In its first meeting for the year, the MPC increased the mandatory percentage of deposit (Cash Reserve Ratio) that banks kept with the CBN at zero interest by 500 basis points to 27.5 percent in a bid to rein in rising inflation, now 313 basis points above CBN’s preferred maximum level.

Sources tell BusinessDay that CBN has done up to three debits on banks since it raised the CRR in January.
The recent inflation surge which is supply-driven will test the CBN’s creativity some analysts say, ruling out the possibility of either a CRR or Monetary Policy Rate (MPR) hike in March.

CBN Governor Godwin Emefiele had in January hinted at the limitations of monetary tools in slowing inflation.

“The MPC thus called on the fiscal authorities to speedily address legacy structural impediments giving rise to upward-trending price developments,” Emefiele said January 27.
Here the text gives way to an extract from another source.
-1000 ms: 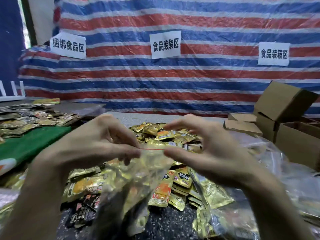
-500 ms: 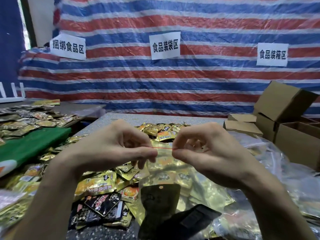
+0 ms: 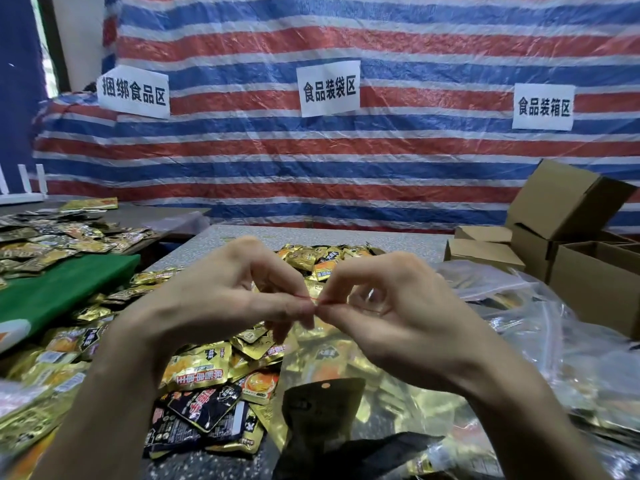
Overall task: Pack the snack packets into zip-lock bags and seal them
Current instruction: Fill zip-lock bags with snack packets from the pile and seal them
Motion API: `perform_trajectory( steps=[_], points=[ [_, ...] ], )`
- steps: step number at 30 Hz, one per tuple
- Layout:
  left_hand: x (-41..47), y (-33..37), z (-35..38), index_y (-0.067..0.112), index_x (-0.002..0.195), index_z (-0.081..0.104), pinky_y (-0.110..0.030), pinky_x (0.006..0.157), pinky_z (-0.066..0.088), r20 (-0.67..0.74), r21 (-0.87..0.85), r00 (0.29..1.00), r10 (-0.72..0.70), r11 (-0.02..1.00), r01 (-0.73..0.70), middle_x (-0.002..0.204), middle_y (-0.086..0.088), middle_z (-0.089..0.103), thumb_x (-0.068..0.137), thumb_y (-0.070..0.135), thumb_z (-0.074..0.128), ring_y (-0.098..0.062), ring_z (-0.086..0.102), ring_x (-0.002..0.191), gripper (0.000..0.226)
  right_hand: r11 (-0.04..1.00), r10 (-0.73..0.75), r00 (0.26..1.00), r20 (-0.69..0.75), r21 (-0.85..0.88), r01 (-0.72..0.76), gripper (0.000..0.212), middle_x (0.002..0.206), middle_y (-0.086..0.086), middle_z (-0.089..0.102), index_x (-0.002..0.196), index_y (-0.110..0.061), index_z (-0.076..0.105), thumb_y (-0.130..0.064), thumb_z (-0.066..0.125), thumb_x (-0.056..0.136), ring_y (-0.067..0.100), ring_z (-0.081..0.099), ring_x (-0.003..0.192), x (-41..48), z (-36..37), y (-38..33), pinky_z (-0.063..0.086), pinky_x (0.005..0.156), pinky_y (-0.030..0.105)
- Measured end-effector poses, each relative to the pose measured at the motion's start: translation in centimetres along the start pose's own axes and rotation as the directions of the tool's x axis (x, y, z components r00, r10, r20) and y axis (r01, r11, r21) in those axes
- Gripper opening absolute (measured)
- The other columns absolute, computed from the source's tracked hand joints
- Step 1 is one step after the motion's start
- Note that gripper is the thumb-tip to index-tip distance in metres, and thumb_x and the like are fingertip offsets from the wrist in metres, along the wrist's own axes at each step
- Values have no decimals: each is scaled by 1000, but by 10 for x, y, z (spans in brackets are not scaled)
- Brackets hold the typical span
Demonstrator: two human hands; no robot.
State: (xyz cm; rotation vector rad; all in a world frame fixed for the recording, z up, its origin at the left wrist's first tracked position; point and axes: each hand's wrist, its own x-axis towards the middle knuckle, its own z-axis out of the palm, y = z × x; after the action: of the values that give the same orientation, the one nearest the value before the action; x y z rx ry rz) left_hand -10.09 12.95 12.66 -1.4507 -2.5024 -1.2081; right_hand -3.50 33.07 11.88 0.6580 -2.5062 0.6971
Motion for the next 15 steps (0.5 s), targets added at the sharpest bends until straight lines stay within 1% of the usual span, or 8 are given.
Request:
perform_trajectory(
  steps=[2, 4, 6, 8, 10, 13, 14, 15],
  points=[
    [-1, 4, 2, 26, 76, 79, -42, 58, 51, 12, 26, 1000, 14, 1000, -15, 65, -1, 70, 80, 46, 63, -17, 64, 60, 26, 1000, 3, 1000, -7, -6, -3, 13, 70, -15, 64, 83, -32, 73, -39, 62, 80, 7, 58, 70, 0, 0, 0, 50, 60, 38],
    [0, 7, 4, 23, 73, 77, -44, 52, 47, 17, 59, 999, 47, 997, -47, 63, -3, 68, 83, 39, 63, -22, 60, 56, 24, 1000, 10, 1000, -27, -18, -10, 14, 68, -15, 62, 81, -33, 71, -40, 60, 75, 7, 56, 70, -2, 0, -1, 48, 58, 35],
    [0, 8, 5, 17, 69, 75, -43, 47, 42, 11, 77, 998, 55, 996, -56, 58, -4, 64, 85, 30, 64, -27, 56, 52, 23, 1000, 5, 999, -46, -29, -7, 11, 69, -16, 64, 80, -36, 69, -39, 60, 75, 6, 58, 70, -3, 1, -3, 50, 59, 36],
    [0, 7, 4, 15, 68, 75, -41, 46, 41, 3, 89, 999, 44, 995, -44, 56, -4, 63, 85, 25, 63, -27, 55, 51, 23, 998, -9, 998, -58, -65, 5, 10, 71, -18, 65, 79, -40, 68, -40, 58, 76, 5, 59, 71, -4, 3, -5, 51, 61, 36],
    [-1, 5, 2, 16, 71, 76, -46, 48, 46, 11, 81, 1000, 21, 996, -22, 59, -5, 65, 86, 25, 62, -30, 58, 54, 22, 996, -18, 998, -58, -89, 13, 10, 73, -20, 65, 80, -41, 66, -43, 57, 77, 4, 59, 71, -4, 4, -5, 52, 61, 35],
    [-4, 3, 0, 16, 78, 77, -52, 57, 51, 38, 19, 999, -7, 1000, 7, 66, -9, 68, 85, 33, 62, -31, 63, 62, 24, 996, -37, 999, -39, -80, 33, 11, 75, -18, 64, 82, -39, 66, -45, 57, 80, 6, 59, 70, -4, 5, -4, 52, 61, 39],
    [-5, 2, -1, 16, 80, 78, -51, 58, 52, 50, -14, 999, -12, 1000, 12, 68, -10, 68, 84, 35, 62, -30, 63, 64, 25, 997, -41, 999, -26, -61, 40, 10, 75, -17, 64, 82, -40, 66, -45, 57, 81, 7, 59, 70, -4, 4, -4, 52, 60, 40],
    [-5, 2, -2, 15, 81, 79, -45, 58, 54, 59, -46, 998, -9, 999, 12, 69, -10, 69, 83, 36, 63, -26, 64, 63, 26, 998, -45, 999, -10, -35, 45, 9, 75, -16, 65, 82, -41, 66, -44, 57, 82, 9, 59, 70, -5, 4, -4, 53, 60, 41]
  ],
)
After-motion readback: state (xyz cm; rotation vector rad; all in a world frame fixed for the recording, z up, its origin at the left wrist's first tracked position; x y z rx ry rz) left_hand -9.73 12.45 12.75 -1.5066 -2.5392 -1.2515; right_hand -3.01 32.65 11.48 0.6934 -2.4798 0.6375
But earlier in January Lagos-based Financial Derivatives Company (FDC) said that if the higher VAT led to a spike in inflation in the month, the CBN’s Monetary Policy Committee (MPC) would be left with no alternative than to commence a tightening cycle and raise the MPR, among other things.

If so, it would be the first hike of the main interest rate by the MPC since 2016.

While the impact of the new VAT, which came into effect on February 1, will be measured by March, some analysts that spoke with BusinessDay said the CBN, trapped between economic growth concerns and currency stability, would possibly rely on unconventional means to control inflation.

“CBN would continue with unorthodox means rather than raise CRR further,” said Boboye Olaolu, research analyst at Lagos-based Cordros Capital.

The apex bank recently introduced long-dated FX Futures that extends the maximum contract tenor up to five years as a means to boost dollar-inflow into the economy.

Omotola Abimbola, an analyst at Lagos-based Chapel Hill Denham argued that the CBN would not hike rate because the main interest rate is still below inflation.

However, Abimbola said the CBN would likely act on the liquidity front given that there was a wage increase in January that increased money supply as well as OMO and bonds maturities injecting more money into the economy.

It remains to see what the MPC, sometimes unpredictable, would do when it meets for the second time this year in late March.

The committee members will, however, have to weigh the impact of possible electricity tariff adjustments and access the effect of the new VAT in addition to the existing pressures on price levels.